Transcrevo notícia da Câmara dos Deputados - (www.camara.gov.br), divulgada ontém às 18hs36, para que não hajam interpretações errôneas sobre o que ocorre no setor. Governo não vai ajudar Varig a pagar dívida. O ministro da Defesa, José Viegas, disse hoje aos deputados das comissões de Desenvolvimento Econômico, Indústria e Comércio; e de Relações Exteriores e de Defesa Nacional que o Governo não pretende ajudar a Varig a pagar sua dívida de quase R$ 7 bilhões. Segundo o ministro, o faturamento da empresa cresceu e tende a aumentar com a melhor performance da economia. Embora tenha afirmado que a dívida é um "óbice intransponível", o ministro explicou que o Governo não deve intervir na empresa, nem fazer aportes de recursos. "A situação requer a sobrevivência da empresa em primeiro lugar, produzindo frutos para os usuários e para a Nação. Requer uma equação jurídica que permita sua sustentabilidade, além de atrair novos investidores. Sem isso, não há solução", afirmou. O ministro da Defesa disse ainda que o Governo não vai fazer um acerto de contas entre as dívidas da empresa com o Governo e as que este tem com a empresa.

Vejam como são as coisas: Ontem a Vasp, do Sr. ...

Dr. AcFrias (Advogado Autônomo - Criminal)
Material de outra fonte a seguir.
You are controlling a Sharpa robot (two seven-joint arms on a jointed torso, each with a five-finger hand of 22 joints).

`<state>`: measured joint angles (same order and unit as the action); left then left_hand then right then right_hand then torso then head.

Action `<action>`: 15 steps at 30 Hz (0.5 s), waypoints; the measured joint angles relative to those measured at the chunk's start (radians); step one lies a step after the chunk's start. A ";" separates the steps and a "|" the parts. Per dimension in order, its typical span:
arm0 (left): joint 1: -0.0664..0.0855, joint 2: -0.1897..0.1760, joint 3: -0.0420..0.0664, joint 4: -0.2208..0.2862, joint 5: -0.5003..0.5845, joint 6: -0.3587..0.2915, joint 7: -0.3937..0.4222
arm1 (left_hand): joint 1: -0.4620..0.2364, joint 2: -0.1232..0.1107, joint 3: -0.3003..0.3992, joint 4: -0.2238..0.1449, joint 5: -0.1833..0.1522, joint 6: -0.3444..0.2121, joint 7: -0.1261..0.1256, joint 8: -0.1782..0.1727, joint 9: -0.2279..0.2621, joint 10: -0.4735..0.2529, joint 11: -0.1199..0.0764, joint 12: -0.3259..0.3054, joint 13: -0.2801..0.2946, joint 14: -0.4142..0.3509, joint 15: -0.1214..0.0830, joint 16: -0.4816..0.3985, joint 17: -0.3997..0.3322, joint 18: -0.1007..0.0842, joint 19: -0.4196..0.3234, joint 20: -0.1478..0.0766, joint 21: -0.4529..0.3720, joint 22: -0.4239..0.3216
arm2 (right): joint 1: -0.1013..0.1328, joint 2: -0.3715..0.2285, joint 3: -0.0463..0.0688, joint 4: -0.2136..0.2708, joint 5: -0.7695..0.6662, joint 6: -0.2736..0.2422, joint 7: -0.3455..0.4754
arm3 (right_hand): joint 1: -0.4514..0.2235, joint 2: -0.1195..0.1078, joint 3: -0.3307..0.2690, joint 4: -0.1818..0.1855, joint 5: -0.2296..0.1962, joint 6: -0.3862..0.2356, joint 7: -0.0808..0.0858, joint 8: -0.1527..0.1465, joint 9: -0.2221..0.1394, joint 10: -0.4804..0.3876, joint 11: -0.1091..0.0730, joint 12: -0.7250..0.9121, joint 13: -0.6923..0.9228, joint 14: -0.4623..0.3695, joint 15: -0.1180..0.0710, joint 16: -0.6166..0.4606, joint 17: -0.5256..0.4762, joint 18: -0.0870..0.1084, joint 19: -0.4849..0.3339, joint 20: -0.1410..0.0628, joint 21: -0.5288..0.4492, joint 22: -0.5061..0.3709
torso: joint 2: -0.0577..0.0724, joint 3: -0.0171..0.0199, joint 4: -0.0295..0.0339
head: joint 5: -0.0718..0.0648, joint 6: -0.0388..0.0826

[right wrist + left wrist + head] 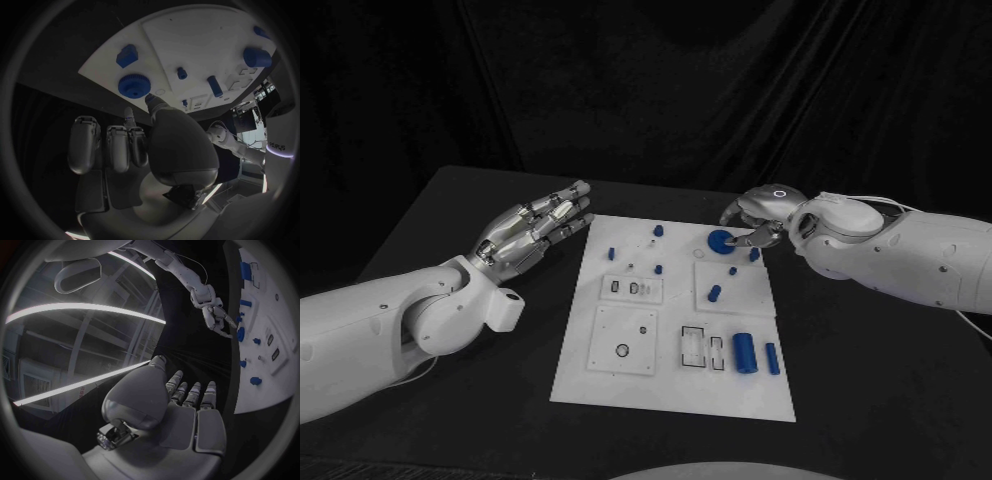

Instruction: Assemble the parts on the task board

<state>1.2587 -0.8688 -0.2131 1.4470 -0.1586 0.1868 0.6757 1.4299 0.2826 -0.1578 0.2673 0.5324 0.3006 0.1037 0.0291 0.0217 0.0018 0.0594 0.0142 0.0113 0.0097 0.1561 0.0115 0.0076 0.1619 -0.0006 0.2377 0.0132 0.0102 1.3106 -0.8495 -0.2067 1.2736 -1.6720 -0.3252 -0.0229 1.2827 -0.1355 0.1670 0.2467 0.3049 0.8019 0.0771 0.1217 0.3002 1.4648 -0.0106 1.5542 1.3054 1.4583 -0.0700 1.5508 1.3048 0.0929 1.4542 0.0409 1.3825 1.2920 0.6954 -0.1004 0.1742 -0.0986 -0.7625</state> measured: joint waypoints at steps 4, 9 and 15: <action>0.000 -0.001 0.000 0.001 0.000 0.000 0.000 | 0.000 0.000 0.000 0.000 0.000 0.000 0.000 0.000 0.000 0.000 0.000 0.000 0.000 0.000 0.000 0.000 0.000 0.000 0.000 0.000 0.000 0.000 | -0.004 0.008 0.000 -0.015 0.003 0.011 -0.005 | 0.000 0.000 0.000 0.000 0.005 0.000 0.000 0.000 0.000 0.000 0.000 0.000 0.000 0.000 0.000 0.000 0.000 0.000 0.000 0.000 0.000 0.000 | -0.001 -0.0014 0.0001 | 0.001 -0.002; -0.001 -0.001 0.000 0.001 0.000 0.001 0.000 | 0.000 0.000 0.000 0.000 0.000 0.000 0.000 0.000 0.000 0.000 0.000 0.000 0.000 0.005 0.005 0.000 0.000 0.000 0.000 0.000 0.000 -0.001 | -0.007 0.016 0.000 -0.033 0.005 0.021 -0.008 | 0.000 0.000 0.000 0.000 0.032 0.000 0.000 0.000 0.000 0.000 0.000 0.000 0.000 0.000 0.000 0.000 0.000 0.000 0.000 0.000 0.000 0.000 | -0.002 -0.0018 -0.0003 | 0.003 -0.002; -0.001 -0.001 0.000 0.000 0.000 0.001 0.000 | 0.000 0.000 0.000 0.000 0.000 0.000 0.000 0.000 0.000 0.000 0.000 0.000 0.000 0.005 0.005 0.000 0.000 0.000 0.000 0.000 0.000 -0.001 | -0.010 0.025 0.000 -0.047 0.006 0.029 -0.009 | 0.000 0.000 0.014 -0.014 0.028 -0.007 0.007 -0.006 0.000 0.000 0.000 0.000 0.000 0.003 0.003 0.000 0.000 0.000 0.000 0.000 0.000 0.000 | -0.002 -0.0012 0.0012 | 0.000 -0.005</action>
<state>1.2577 -0.8695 -0.2131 1.4472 -0.1586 0.1880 0.6761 1.4299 0.2826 -0.1578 0.2673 0.5324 0.3008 0.1037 0.0291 0.0220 0.0019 0.0595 0.0142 0.0113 0.0147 0.1611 0.0116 0.0076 0.1619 -0.0006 0.2377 0.0131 0.0094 1.3001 -0.8250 -0.2067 1.2262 -1.6663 -0.2963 -0.0317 1.2828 -0.1354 0.1807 0.2330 0.3325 0.7946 0.0844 0.1159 0.2999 1.4648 -0.0105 1.5542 1.3055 1.4608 -0.0671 1.5508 1.3048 0.0929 1.4538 0.0410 1.3824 1.2920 0.6937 -0.1016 0.1754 -0.0990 -0.7678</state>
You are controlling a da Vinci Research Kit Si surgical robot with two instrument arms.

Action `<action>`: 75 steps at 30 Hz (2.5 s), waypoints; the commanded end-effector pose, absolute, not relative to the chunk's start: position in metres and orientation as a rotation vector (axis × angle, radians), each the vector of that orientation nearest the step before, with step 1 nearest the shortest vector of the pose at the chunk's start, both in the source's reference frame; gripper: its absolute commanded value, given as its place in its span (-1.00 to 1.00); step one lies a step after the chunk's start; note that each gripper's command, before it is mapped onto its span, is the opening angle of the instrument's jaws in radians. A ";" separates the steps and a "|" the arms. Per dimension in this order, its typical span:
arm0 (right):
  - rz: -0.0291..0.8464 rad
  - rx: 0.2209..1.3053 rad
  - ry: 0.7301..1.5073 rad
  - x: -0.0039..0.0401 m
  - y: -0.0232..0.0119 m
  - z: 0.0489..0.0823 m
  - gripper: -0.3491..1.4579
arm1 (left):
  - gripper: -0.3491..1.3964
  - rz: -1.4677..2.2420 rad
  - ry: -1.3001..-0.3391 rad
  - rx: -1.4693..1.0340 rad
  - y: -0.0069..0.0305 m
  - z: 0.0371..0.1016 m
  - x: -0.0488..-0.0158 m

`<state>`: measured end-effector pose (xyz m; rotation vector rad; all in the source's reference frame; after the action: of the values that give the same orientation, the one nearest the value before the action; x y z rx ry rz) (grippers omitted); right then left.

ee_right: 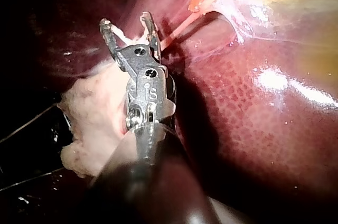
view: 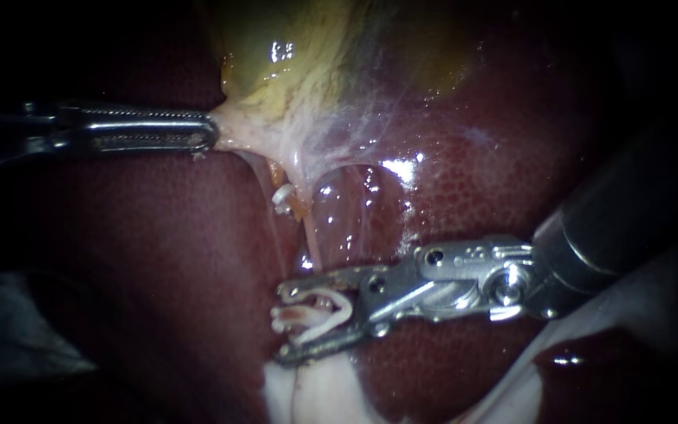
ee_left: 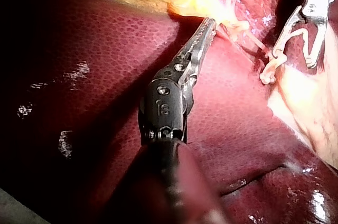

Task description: Clipping first clip right tube

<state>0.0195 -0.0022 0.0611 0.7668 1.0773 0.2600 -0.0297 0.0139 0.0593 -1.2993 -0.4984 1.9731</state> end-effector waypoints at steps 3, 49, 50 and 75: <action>0.265 0.772 1.079 0.0194 -0.0022 0.0608 -0.07 | -1.00 1.973 -0.498 -1.299 0.0139 0.0593 -0.0297; 0.393 0.827 1.036 0.0168 -0.0008 0.0698 -0.06 | -1.00 1.969 -0.496 -1.294 0.0143 0.0583 -0.0289; 0.405 0.834 1.043 0.0171 -0.0009 0.0700 -0.06 | -1.00 1.969 -0.496 -1.294 0.0143 0.0583 -0.0289; 0.425 0.972 1.157 0.0193 -0.0019 0.0682 -0.06 | -1.00 1.969 -0.496 -1.294 0.0143 0.0582 -0.0289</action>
<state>0.0193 -0.0019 0.0681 0.9753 1.1575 0.4222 -0.0289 0.0143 0.0582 -1.2935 -0.4959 1.9686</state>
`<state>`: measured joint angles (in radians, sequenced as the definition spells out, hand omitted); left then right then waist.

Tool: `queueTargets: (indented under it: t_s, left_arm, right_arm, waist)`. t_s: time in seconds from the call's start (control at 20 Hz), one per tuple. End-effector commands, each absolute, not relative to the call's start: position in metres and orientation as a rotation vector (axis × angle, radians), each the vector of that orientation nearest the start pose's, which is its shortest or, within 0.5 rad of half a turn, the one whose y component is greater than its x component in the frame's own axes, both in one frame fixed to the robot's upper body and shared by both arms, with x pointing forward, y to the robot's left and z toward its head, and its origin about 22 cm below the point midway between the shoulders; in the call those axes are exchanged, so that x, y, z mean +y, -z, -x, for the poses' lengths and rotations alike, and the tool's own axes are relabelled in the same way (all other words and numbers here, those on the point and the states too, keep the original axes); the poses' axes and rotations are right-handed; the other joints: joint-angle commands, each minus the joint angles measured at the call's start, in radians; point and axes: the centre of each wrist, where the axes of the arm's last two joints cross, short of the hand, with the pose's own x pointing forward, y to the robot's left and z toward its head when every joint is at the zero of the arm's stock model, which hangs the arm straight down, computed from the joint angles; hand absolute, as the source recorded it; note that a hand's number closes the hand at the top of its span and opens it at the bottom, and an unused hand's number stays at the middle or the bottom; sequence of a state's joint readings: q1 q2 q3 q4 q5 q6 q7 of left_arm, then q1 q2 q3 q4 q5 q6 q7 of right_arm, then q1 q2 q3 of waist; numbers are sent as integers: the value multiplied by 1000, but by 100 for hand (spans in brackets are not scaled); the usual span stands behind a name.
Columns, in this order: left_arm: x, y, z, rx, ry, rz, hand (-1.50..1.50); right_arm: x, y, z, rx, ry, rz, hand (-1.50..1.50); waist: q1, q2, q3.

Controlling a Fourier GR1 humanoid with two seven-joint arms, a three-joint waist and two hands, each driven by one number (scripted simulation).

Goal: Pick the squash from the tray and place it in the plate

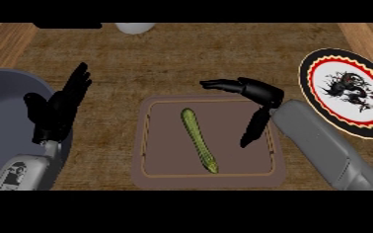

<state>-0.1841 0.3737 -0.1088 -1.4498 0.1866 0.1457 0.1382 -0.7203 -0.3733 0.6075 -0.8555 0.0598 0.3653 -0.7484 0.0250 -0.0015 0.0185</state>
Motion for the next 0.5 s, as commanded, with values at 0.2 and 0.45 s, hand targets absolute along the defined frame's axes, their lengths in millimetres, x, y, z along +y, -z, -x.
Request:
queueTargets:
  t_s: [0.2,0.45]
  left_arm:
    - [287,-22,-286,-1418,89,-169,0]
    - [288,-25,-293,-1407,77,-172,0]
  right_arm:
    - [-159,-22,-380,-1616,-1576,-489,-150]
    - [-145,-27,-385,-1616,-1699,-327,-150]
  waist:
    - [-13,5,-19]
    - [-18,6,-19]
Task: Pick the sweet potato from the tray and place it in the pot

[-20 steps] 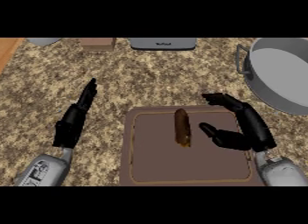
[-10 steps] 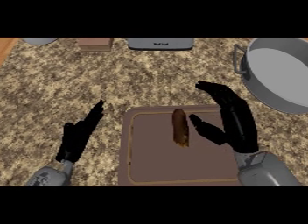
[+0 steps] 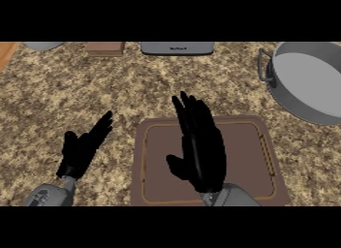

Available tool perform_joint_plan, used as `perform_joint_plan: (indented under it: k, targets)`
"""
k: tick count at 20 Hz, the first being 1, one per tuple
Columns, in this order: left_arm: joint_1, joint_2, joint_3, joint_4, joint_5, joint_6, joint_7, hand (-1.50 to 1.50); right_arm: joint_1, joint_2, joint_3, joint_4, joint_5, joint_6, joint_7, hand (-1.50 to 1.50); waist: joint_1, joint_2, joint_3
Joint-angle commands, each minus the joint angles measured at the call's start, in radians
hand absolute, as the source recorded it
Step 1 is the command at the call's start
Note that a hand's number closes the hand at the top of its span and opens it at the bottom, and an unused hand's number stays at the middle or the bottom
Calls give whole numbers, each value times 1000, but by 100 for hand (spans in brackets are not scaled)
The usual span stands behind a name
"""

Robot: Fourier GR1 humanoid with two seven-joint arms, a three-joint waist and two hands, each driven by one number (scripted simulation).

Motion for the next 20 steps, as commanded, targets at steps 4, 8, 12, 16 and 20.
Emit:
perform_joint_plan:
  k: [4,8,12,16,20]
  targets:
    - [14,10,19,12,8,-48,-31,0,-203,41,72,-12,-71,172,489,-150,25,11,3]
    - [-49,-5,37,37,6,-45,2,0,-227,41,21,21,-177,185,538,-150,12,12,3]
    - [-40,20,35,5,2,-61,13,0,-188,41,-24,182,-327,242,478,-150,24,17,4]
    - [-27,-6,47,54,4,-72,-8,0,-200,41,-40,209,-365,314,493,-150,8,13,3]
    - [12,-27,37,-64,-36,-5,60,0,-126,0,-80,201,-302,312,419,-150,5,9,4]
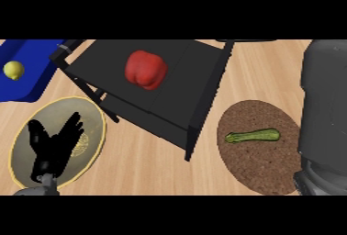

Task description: Pick the bell pepper from the placemat and place it in the tiered shelf

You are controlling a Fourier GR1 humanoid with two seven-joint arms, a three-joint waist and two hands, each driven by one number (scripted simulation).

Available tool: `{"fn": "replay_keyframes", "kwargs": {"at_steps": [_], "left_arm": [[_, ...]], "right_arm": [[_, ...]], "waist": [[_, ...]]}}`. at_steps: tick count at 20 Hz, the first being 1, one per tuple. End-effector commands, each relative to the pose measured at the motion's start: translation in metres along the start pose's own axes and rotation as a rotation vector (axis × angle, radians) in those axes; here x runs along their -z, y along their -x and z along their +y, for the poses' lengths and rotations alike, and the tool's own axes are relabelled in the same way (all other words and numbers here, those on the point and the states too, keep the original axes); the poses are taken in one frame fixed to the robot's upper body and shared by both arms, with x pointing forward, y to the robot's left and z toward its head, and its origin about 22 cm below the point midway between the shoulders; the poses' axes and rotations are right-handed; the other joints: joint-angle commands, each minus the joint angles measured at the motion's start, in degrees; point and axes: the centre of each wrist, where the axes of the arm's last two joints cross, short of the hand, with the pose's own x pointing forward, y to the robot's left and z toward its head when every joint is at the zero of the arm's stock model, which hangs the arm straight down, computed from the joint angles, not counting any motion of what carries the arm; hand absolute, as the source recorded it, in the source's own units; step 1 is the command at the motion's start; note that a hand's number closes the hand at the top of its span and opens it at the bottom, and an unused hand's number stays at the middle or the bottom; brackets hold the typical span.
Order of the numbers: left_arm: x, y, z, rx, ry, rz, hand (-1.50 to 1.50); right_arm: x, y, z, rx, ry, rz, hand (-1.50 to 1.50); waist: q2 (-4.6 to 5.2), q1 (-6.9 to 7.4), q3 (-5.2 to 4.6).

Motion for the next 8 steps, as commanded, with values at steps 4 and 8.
{"fn": "replay_keyframes", "kwargs": {"at_steps": [4,8], "left_arm": [[-0.003,0.001,0.01,-0.002,0.016,0.018,0.0],[-0.004,-0.002,0.0,-0.017,0.017,0.005,0.0]], "right_arm": [[0.0,0.025,-0.089,0.027,0.016,0.116,-1.5],[0.006,0.025,-0.133,0.055,0.005,0.092,-1.5]], "waist": [[0.11,-0.37,-0.33],[0.31,0.32,-0.35]]}}
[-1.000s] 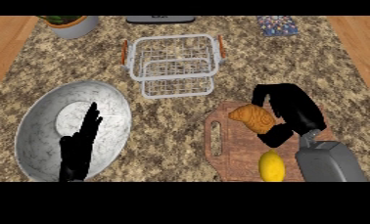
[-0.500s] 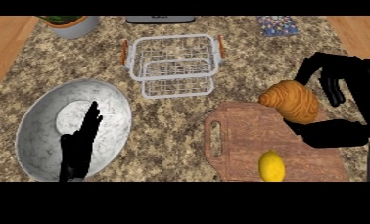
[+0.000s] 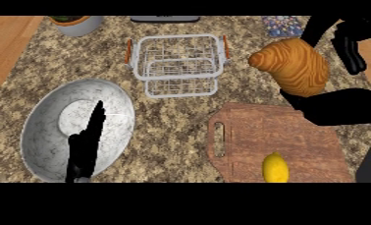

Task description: Pick the croissant from the cutting board and place it in the tiered basket

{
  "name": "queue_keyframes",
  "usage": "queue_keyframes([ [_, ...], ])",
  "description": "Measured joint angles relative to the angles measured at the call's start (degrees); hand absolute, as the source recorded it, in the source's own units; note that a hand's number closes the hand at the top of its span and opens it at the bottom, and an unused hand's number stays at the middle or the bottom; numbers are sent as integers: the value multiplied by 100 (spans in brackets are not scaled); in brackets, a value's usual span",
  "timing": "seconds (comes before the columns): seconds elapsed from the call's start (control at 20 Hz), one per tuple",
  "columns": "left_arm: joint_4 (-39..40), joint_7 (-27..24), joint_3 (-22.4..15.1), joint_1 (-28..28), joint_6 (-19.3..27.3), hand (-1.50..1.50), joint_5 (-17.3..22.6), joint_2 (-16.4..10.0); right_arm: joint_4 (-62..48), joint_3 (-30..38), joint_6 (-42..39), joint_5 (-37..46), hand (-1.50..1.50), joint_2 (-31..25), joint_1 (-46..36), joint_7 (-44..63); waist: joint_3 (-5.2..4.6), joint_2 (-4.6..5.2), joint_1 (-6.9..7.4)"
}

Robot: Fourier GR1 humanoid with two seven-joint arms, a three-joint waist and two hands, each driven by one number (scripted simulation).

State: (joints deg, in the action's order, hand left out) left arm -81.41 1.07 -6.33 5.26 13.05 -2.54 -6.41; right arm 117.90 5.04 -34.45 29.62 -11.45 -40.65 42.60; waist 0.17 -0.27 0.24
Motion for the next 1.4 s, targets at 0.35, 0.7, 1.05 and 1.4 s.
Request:
queue_keyframes([
  [0.35, -141, 89, 4, 56, -59, 0, -36, 9, -1129, -258, 496, 397, 150, 215, -903, 180, -6, 15, 38],
  [0.7, -113, 75, 89, 38, -196, 0, 11, -33, -2479, -497, 1019, 706, 150, 399, -1426, -342, -7, 24, 51],
  [1.05, 85, -5, 144, -107, -169, 0, -39, 46, -3810, -868, 1667, 1180, 150, 707, -1691, -1002, 7, 26, 59],
  [1.4, -12, 105, 118, -99, -166, 0, -124, 59, -5192, -1115, 2649, 1586, 150, 1033, -1845, -1363, -4, 37, 79],
])
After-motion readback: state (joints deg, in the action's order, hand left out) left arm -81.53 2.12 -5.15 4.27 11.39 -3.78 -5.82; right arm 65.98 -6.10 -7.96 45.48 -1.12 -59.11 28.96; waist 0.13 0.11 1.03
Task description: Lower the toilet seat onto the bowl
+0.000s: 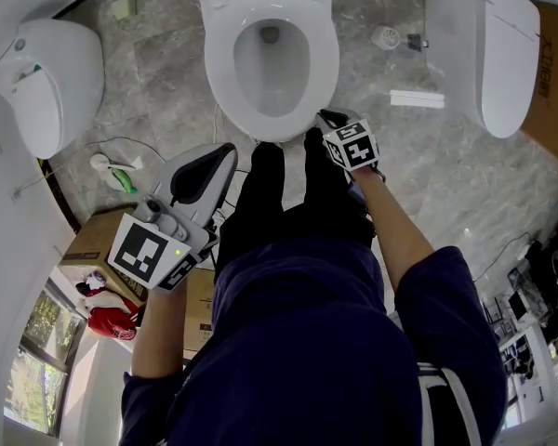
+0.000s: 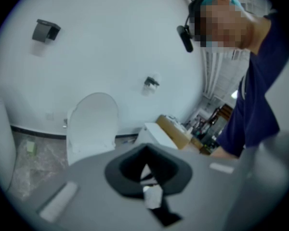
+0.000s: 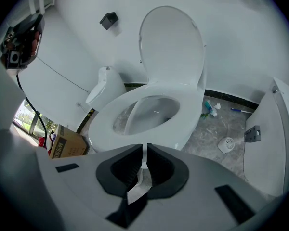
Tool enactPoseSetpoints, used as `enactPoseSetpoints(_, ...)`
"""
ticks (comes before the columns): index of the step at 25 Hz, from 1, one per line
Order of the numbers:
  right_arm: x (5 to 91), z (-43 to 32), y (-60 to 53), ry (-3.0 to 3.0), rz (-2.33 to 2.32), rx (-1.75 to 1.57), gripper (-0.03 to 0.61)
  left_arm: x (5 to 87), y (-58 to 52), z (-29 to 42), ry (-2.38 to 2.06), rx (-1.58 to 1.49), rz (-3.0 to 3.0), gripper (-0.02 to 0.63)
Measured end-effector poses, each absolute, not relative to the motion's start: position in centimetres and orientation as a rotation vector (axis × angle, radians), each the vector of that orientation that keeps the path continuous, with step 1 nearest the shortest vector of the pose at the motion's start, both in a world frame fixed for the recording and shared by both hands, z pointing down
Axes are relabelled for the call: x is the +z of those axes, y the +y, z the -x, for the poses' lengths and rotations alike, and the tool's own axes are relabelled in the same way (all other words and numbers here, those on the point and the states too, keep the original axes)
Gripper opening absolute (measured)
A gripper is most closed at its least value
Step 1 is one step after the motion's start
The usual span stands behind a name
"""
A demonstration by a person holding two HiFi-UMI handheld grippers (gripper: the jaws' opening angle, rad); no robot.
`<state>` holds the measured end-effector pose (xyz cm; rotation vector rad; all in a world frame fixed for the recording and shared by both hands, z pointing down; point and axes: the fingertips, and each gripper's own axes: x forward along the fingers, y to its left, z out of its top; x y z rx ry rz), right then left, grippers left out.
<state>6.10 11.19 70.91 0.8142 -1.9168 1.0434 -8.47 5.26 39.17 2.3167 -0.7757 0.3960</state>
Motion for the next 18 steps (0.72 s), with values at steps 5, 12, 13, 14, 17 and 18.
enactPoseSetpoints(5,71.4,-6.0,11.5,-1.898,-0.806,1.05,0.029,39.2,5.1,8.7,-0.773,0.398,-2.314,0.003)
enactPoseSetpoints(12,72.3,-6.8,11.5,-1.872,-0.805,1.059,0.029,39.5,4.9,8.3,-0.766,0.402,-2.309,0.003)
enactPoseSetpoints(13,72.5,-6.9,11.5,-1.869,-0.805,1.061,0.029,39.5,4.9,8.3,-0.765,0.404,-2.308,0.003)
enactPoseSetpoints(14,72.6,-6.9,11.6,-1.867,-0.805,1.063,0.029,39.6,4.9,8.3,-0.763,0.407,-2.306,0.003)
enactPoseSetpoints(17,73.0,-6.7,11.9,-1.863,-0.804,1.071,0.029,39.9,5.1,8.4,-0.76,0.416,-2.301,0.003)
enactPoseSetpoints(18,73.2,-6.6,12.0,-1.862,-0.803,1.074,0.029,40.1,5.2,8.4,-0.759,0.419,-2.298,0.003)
Vejam como são as coisas: Ontem a Vasp, do Sr. Vagner Canhedo, recebeu mais um ultimato do governo. Se, até o dia 10, ela não apresentar um plano de pagamento dos tributos e taxas que deve à União, a companhia não poderá mais operar seus vôos. É que a empresa está inadimplente com o INSS. Além disso, deve R$ 774 milhões à Infraero e não repassa à estatal, há três meses, a taxa de embarque cobrada de seus passageiros, totalizando débito de R$ 11 milhões. A concessão da Vasp venceu no dia 10 de outubro de 2003. Na ocasião, o governo concedeu nova licença, válida até 31 de dezembro de 2010, mas fixou prazo de 180 dias para que a empresa assinasse o novo contrato, que exige a comprovação de regularização fiscal, tributária, previdenciária, bem como a regularidade jurídica, técnica e econômico-financeira (essas coisas me assustam...). Como a situação da empresa continuou irregular, o governo concordou, em abril, em prorrogar o prazo de assinatura do contrato para 10 de outubro(como é que é!??). Ontem, o ministro da Defesa, José Viegas Filho, disse que é "evidente" que o governo não espera que a Vasp pague toda a sua dívida até o dia 10, mas aguarda a apresentação de um plano(???), "Um documento que permita ao governo avaliar os esforços da empresa para regularizar sua situação", disse Viegas, avisando que, se isso não acontecer, a Vasp vai parar de operar. "Nós nos veremos impossibilitados de renovar a concessão. Ela terá de parar de voar."(cadê a rede...querem derrubar nosso pavão!!!) Na terça-feira, a Vasp já havia recebido outro ultimato, esse da Infraero, para que, a partir do dia 13, pague antecipadamente as taxas de embarque que não vêm repassando à estatal. Se não fizer isso, não poderá utilizar mais os aeroportos. "A Infraero chegou a um limite. A Vasp deve mais de R$ 700 milhões. A Infraero não é uma empresa beneficente", comentou Viegas. O ministro disse que a ação do governo não se caracteriza como um cerco à empresa de Wagner Canhedo. Ele informou que o DAC a autorizou a importar seis aviões, para substituir os aparelhos recentemente retirados de operação por falta de condições técnicas para voar. ( até sem asas o pavão voava..pode???). A grande questão é: Até quando a família VASP terá que suportar uma administração dessas?? E o Fundo de Previdência (AEROS), será que está sendo bem administrado pelos seus interventores? Como andam as contas???...e as mordomias???...será que a família VASP terá que sustentar também os VIZINHOS!!..??

"Apesar do nome, a GE Varig nada tem a ver com ...

Gasparzinho da Silva ()

"Apesar do nome, a GE Varig nada tem a ver com a companhia aérea Varig." Ja reparou nessa frase que fecha o artigo? Como vc nao sabe nem ler, DOUTOR Guedes, nao acho que sua credibilidade seja grande coisa.